How to complete this task:
Pull every line with the word "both" out of the entries below.

Start of Block

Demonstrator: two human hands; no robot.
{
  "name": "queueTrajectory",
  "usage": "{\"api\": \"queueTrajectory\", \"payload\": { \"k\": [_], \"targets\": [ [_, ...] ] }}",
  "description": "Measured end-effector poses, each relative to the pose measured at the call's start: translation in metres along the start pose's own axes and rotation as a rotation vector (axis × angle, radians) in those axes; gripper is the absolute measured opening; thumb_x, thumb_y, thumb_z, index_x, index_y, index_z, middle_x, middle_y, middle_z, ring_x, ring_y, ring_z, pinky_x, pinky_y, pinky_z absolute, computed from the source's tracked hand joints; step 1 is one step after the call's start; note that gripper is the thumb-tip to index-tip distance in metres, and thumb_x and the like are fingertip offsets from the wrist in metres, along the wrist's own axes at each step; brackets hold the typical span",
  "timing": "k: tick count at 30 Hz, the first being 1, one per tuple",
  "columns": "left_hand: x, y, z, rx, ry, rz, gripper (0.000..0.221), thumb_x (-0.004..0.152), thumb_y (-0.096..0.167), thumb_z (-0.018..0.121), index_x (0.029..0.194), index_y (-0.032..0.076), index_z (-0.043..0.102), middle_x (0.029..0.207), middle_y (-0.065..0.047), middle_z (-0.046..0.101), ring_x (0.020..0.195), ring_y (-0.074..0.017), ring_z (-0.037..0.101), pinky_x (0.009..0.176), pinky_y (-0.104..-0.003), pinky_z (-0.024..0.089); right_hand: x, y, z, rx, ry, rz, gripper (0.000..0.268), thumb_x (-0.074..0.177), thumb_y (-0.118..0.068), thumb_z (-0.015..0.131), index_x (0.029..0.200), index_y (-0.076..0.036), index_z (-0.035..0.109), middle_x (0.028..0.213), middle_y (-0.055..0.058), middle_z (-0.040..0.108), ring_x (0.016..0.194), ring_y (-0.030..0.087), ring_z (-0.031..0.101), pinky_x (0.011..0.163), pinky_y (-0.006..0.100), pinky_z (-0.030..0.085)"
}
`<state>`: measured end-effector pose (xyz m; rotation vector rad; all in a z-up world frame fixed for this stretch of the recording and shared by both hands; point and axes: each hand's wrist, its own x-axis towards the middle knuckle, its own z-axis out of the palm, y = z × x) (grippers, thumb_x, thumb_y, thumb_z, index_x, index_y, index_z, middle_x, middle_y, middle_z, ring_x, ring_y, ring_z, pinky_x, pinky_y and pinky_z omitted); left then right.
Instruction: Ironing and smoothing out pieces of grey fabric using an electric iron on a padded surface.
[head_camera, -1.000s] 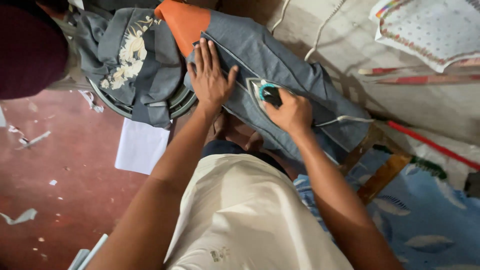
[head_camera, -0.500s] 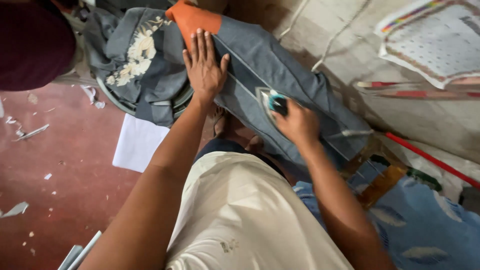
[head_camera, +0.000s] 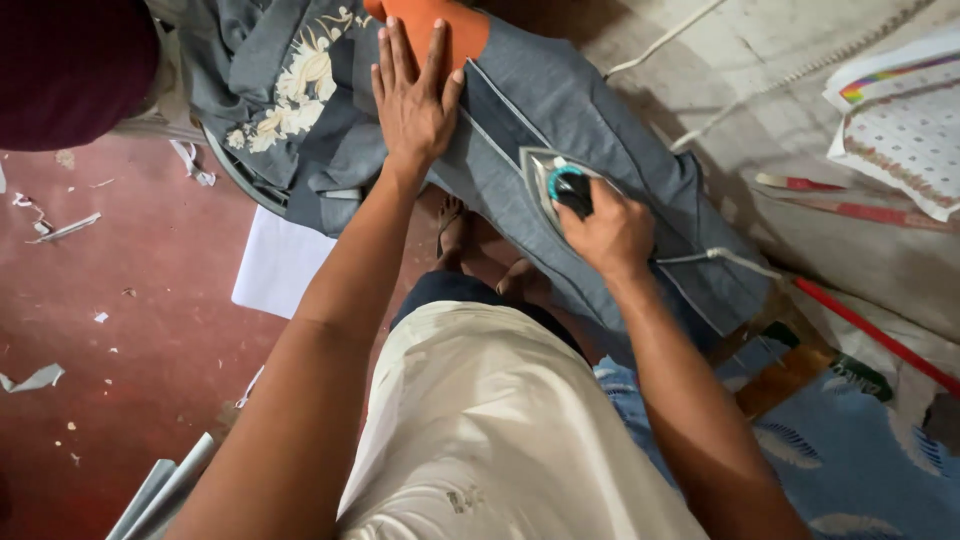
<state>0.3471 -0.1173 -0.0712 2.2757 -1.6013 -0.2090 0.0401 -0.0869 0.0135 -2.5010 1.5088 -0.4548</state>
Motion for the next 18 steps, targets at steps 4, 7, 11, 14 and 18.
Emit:
{"api": "queueTrajectory", "payload": {
  "k": [4, 7, 11, 14, 18],
  "targets": [
    [-0.002, -0.008, 0.004, -0.042, -0.006, -0.004, 0.060, 0.117, 0.065, 0.033, 0.169, 0.038, 0.020, 0.175, -0.013, 0.009, 0.163, -0.0379, 0.014, 0.128, -0.061, 0.028, 0.033, -0.027, 0.010, -0.003, 0.029, -0.025, 0.031, 0.081, -0.035, 0.082, 0.101, -0.013, 0.073, 0.076, 0.013, 0.073, 0.064, 0.043, 0.068, 0.051, 0.058, 0.049],
    [-0.005, -0.011, -0.002, -0.121, 0.012, -0.012, 0.059, 0.117, 0.063, 0.029, 0.169, 0.037, 0.018, 0.176, -0.013, 0.008, 0.164, -0.0391, 0.016, 0.129, -0.060, 0.028, 0.055, -0.038, 0.022, -0.002, 0.010, -0.033, 0.036, 0.080, -0.037, 0.084, 0.100, -0.010, 0.070, 0.077, 0.013, 0.074, 0.063, 0.044, 0.068, 0.050, 0.057, 0.048],
    [-0.020, -0.018, -0.016, -0.175, 0.101, -0.005, 0.054, 0.121, 0.050, 0.033, 0.170, 0.031, 0.020, 0.176, -0.013, 0.011, 0.165, -0.0367, 0.019, 0.132, -0.052, 0.030, 0.080, -0.052, 0.034, -0.033, 0.011, -0.034, 0.041, 0.082, -0.041, 0.084, 0.104, -0.010, 0.069, 0.079, 0.014, 0.075, 0.065, 0.042, 0.070, 0.050, 0.057, 0.050],
    [-0.037, -0.024, -0.033, -0.245, 0.097, -0.032, 0.054, 0.121, 0.046, 0.032, 0.170, 0.027, 0.020, 0.176, -0.015, 0.012, 0.165, -0.0370, 0.019, 0.131, -0.053, 0.031, 0.095, -0.062, 0.040, -0.034, 0.003, -0.009, 0.042, 0.083, -0.041, 0.084, 0.103, -0.009, 0.067, 0.079, 0.016, 0.075, 0.065, 0.044, 0.070, 0.050, 0.058, 0.050],
    [-0.059, -0.040, -0.044, -0.276, 0.098, -0.046, 0.054, 0.119, 0.043, 0.036, 0.168, 0.022, 0.025, 0.174, -0.018, 0.016, 0.162, -0.0417, 0.025, 0.130, -0.055, 0.032, 0.116, -0.073, 0.048, -0.048, -0.034, 0.033, 0.045, 0.083, -0.043, 0.086, 0.095, -0.009, 0.058, 0.079, 0.015, 0.074, 0.065, 0.048, 0.068, 0.048, 0.062, 0.048]
  ]
}}
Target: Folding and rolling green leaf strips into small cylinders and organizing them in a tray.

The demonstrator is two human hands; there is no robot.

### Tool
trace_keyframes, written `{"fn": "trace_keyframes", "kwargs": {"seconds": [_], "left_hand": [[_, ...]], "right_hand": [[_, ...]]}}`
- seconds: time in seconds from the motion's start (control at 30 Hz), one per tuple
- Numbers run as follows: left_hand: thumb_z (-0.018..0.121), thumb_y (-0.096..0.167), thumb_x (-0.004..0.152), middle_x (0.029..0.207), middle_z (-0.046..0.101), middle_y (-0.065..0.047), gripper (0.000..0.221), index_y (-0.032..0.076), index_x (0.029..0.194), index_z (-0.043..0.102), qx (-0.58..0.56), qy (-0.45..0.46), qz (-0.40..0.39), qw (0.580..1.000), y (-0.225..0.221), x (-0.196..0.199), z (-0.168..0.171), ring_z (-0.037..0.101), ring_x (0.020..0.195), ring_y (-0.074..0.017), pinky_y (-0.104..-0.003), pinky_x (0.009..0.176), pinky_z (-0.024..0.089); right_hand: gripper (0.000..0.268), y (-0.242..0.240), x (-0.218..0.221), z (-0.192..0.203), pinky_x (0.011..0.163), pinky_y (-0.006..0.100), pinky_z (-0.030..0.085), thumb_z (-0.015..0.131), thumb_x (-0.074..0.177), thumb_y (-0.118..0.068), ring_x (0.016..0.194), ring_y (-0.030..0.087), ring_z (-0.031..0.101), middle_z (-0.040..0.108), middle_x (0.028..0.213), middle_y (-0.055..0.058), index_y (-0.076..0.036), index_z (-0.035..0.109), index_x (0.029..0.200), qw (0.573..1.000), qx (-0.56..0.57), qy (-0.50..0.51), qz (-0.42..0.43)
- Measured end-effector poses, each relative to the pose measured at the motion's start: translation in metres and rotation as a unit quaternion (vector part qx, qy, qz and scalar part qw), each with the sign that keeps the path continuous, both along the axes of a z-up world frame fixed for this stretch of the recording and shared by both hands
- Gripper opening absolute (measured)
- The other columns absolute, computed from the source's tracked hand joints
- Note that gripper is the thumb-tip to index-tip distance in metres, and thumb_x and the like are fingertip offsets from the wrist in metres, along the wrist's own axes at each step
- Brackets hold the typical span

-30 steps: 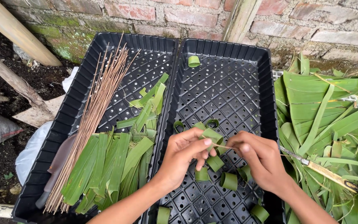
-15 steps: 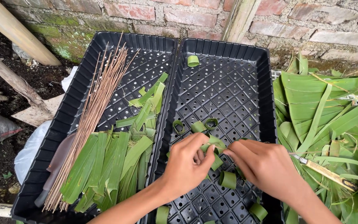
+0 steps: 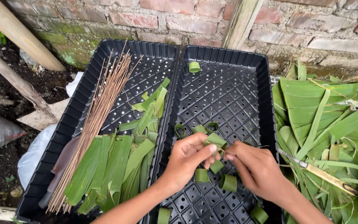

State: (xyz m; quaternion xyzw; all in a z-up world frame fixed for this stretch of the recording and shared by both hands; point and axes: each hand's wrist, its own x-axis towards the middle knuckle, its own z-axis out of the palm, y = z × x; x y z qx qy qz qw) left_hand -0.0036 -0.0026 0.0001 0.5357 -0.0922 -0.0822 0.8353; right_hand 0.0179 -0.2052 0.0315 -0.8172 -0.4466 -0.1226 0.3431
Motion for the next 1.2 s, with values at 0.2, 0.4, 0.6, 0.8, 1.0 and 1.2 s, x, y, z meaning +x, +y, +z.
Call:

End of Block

Result of the task:
`<state>`: measured end-effector pose (xyz m; rotation vector rad; all in a z-up world frame fixed for this stretch of the recording and shared by both hands; point and axes: each hand's wrist, its own x-axis towards the middle knuckle, its own z-axis out of the palm, y = z × x) (grippers, thumb_x, thumb_y, thumb_z, index_x, index_y, index_z, middle_x, middle_y, middle_z, ring_x, ring_y, ring_z, pinky_x, pinky_y and pinky_z omitted); left then right.
- Measured end-effector poses, each relative to the pose measured at the motion's start: translation in metres and rotation as a unit quaternion (vector part qx, qy, qz and scalar part qw), each with the sign that keeps the path continuous, both along the axes of a z-up world frame fixed for this stretch of the recording and shared by both hands
State: (xyz m; quaternion xyzw; all in a z-up world frame fixed for this stretch of the recording and shared by both hands; point and axes: each hand's wrist, its own x-axis towards the middle knuckle, its own z-axis out of the palm, y = z × x; x y z qx qy qz qw) left_hand -0.0036 -0.0026 0.0001 0.5357 -0.0922 -0.0822 0.8353; right_hand 0.0179 -0.2052 0.0315 -0.8172 -0.4466 -0.1226 0.3431

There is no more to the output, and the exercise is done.